Interessante anche la parte tecnica. La IONIQ 3 nasce sulla piattaforma E-GMP del gruppo Hyundai, ma qui in configurazione a 400 Volt, quindi con una logica più orientata al contenimento dei costi rispetto ai modelli superiori del marchio. La ricarica rapida DC dal 10 all’80% richiede circa 29 minuti, mentre in corrente alternata si arriva fino a 22 kW sulle versioni che lo prevedono. Dentro debutta in Europa anche il nuovo infotainment Pleos Connect basato su Android Automotive OS, con display fino a 14,6 pollici, chiave digitale, route planner EV e funzioni V2L e V2X. Insomma, sulla tecnologia Hyundai non è andata al risparmio.

Più spazio del previsto e tanta attenzione alla vita di tutti i giorni

Sul piano del design, la IONIQ 3 è probabilmente una delle Hyundai più coraggiose degli ultimi anni. Il nuovo linguaggio “Art of Steel” punta su superfici tese, volumi netti e una firma luminosa che riprende l’identità IONIQ con i Parametric Pixel e i quattro punti centrali ispirati alla lettera H in codice Morse. È una macchina che vuole farsi notare, e questo può piacere oppure no, ma almeno non è anonima. E oggi, in un mercato dove tante elettriche compatte rischiano di assomigliarsi, non è un dettaglio da poco.

Il punto più delicato, per il mercato italiano, resta il prezzo. Hyundai non ha ancora comunicato il listino ufficiale per l’Italia, quindi scrivere cifre definitive oggi sarebbe sbagliato. Le indicazioni raccolte dalla stampa specializzata parlano però di un prezzo d’attacco sotto i 30 mila euro, che la metterebbe in una zona molto interessante contro Renault 5 E-Tech e contro le future compatte elettriche del gruppo Volkswagen. Se Hyundai riuscirà davvero a restare sotto quella soglia con una dotazione sensata, la IONIQ 3 potrebbe diventare una delle elettriche più intelligenti del 2026.

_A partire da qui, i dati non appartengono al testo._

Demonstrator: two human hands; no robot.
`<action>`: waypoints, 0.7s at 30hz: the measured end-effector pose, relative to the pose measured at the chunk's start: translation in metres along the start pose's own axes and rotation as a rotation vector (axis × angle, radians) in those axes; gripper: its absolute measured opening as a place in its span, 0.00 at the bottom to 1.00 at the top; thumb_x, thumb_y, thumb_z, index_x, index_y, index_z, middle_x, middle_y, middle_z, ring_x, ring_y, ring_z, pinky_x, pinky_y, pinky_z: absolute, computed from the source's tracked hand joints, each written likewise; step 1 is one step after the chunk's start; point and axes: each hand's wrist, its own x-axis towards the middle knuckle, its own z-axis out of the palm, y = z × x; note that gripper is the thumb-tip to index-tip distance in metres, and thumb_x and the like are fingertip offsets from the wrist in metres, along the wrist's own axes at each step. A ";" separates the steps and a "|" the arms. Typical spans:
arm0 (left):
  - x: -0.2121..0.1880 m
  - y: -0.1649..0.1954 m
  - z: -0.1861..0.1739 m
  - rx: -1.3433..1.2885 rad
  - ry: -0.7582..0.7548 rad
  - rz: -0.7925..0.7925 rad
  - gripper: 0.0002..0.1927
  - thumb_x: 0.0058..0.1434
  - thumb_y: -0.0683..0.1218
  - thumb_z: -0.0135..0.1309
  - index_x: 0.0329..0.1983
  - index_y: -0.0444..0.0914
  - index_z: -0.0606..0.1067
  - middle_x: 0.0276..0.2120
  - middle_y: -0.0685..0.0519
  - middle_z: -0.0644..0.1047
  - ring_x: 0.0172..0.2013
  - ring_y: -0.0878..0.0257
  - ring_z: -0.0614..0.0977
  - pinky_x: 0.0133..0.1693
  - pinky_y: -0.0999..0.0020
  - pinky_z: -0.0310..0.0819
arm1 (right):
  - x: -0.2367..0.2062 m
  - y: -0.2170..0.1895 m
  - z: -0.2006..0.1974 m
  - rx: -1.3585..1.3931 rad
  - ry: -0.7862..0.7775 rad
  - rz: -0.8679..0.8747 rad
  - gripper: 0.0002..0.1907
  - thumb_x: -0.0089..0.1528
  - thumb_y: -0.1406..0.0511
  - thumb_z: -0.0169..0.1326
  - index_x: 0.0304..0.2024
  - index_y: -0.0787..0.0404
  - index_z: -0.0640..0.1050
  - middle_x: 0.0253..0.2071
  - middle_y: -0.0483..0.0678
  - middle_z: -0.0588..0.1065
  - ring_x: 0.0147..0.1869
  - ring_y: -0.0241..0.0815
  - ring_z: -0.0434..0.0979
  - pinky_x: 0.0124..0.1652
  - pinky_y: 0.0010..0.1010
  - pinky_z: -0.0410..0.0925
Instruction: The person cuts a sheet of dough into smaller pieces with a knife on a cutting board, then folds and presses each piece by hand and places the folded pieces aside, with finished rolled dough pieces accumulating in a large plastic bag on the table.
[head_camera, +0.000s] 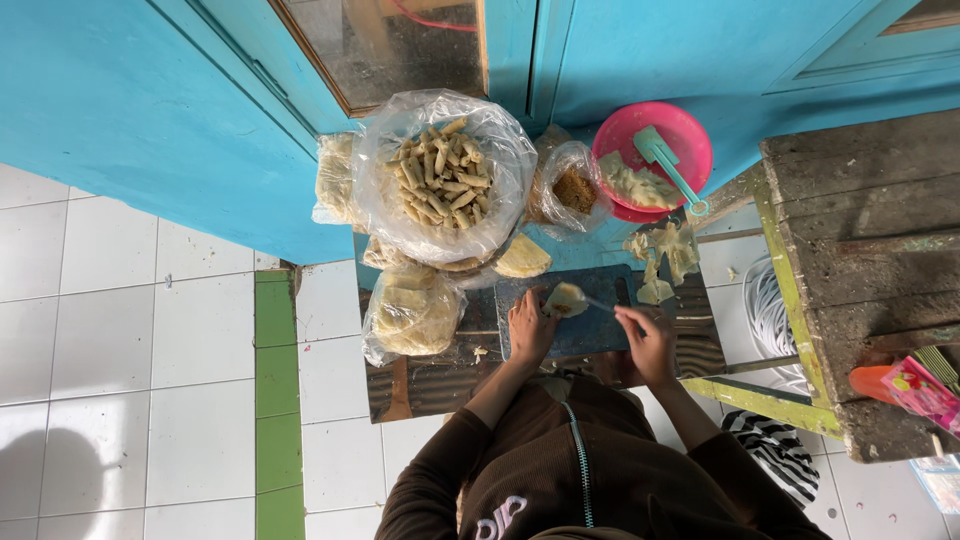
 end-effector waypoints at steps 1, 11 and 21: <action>0.000 -0.001 0.000 -0.003 -0.001 -0.001 0.34 0.51 0.44 0.68 0.61 0.40 0.67 0.42 0.51 0.75 0.47 0.53 0.76 0.49 0.55 0.66 | 0.008 -0.001 0.004 0.031 0.027 0.054 0.06 0.64 0.68 0.62 0.45 0.59 0.83 0.40 0.47 0.81 0.41 0.41 0.79 0.43 0.33 0.70; -0.001 -0.008 0.006 -0.123 0.019 0.011 0.30 0.52 0.42 0.67 0.57 0.41 0.69 0.37 0.59 0.80 0.39 0.60 0.80 0.47 0.57 0.68 | 0.126 -0.004 0.059 -0.050 0.058 0.114 0.18 0.64 0.59 0.64 0.54 0.61 0.83 0.42 0.55 0.80 0.46 0.51 0.76 0.49 0.43 0.67; 0.005 -0.016 0.002 -0.065 -0.094 0.010 0.24 0.48 0.41 0.65 0.49 0.43 0.72 0.41 0.57 0.82 0.44 0.55 0.80 0.49 0.56 0.69 | 0.039 -0.011 0.056 -0.295 -0.361 0.182 0.17 0.56 0.59 0.65 0.36 0.61 0.73 0.38 0.53 0.73 0.44 0.56 0.75 0.39 0.47 0.68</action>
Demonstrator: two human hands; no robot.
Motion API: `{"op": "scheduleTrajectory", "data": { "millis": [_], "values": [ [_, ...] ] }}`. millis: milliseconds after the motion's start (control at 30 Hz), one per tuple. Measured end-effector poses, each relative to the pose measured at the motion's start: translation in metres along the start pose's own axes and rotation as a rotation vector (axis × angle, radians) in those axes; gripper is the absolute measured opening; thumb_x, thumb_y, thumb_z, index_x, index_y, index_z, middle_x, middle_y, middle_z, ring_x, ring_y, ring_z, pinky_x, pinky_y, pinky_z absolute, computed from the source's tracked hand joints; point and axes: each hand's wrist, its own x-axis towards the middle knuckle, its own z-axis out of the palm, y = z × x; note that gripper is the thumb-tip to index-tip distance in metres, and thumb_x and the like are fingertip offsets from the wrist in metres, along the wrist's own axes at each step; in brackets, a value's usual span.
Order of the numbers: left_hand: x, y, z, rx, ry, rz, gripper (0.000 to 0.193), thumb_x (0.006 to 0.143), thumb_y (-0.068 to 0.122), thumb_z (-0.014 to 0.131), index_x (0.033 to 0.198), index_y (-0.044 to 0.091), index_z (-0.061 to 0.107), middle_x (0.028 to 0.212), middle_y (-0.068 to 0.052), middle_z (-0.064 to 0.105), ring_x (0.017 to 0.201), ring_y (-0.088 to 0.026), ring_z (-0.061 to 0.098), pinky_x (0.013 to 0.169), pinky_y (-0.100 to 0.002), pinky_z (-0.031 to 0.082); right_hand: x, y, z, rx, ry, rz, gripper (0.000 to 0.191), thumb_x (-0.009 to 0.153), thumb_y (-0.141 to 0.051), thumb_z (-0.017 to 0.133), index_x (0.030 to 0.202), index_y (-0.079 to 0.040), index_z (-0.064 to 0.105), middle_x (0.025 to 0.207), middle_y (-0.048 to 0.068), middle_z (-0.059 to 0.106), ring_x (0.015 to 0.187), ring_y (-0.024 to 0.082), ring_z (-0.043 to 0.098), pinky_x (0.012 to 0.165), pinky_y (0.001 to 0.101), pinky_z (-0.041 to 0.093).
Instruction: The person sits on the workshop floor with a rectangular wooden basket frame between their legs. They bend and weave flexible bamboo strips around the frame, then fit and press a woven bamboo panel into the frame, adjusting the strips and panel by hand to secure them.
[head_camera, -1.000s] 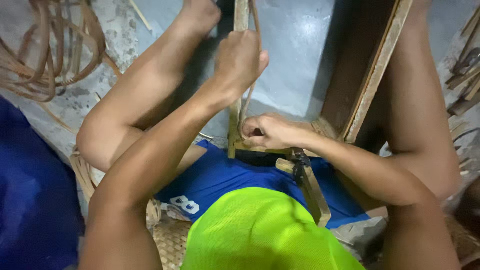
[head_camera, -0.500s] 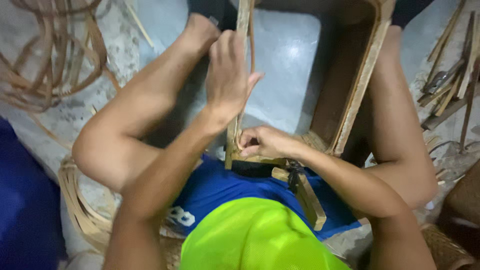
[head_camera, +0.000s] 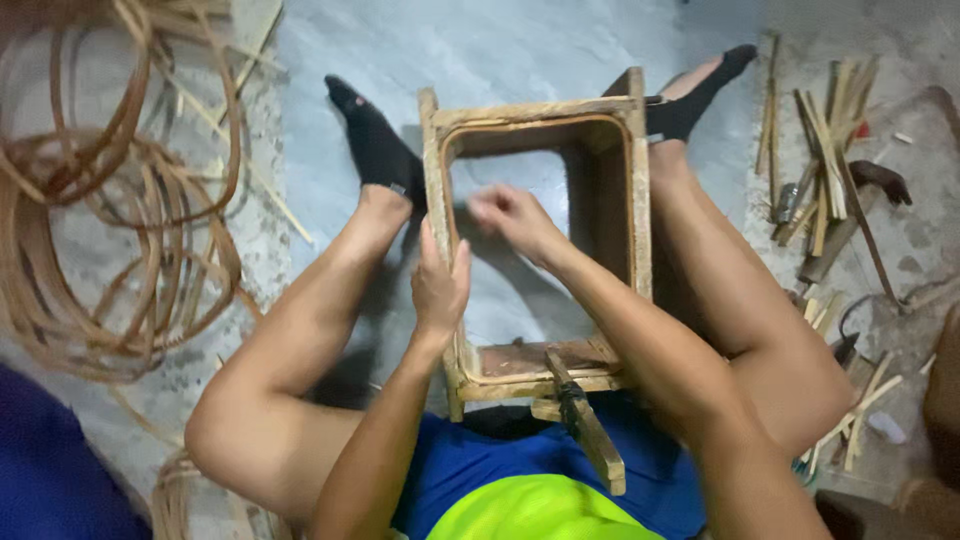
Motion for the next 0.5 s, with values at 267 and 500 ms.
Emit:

Quando arriva in Italia e quanto potrebbe costare

E arriviamo alla domanda che conta davvero: quando arriverà in Italia? Ad oggi, la risposta corretta è questa: la vettura è già stata svelata ufficialmente anche sul sito italiano Hyundai, ma non c’è ancora una data ufficiale di commercializzazione con listino e apertura ordini. La finestra più credibile, allo stato attuale, è quella indicata da Quattroruote, che parla di uno sbarco verso la fine di giugno 2026. Finché Hyundai Italia non pubblica il listino, però, io questa la terrei come tempistica probabile, non come dato definitivo.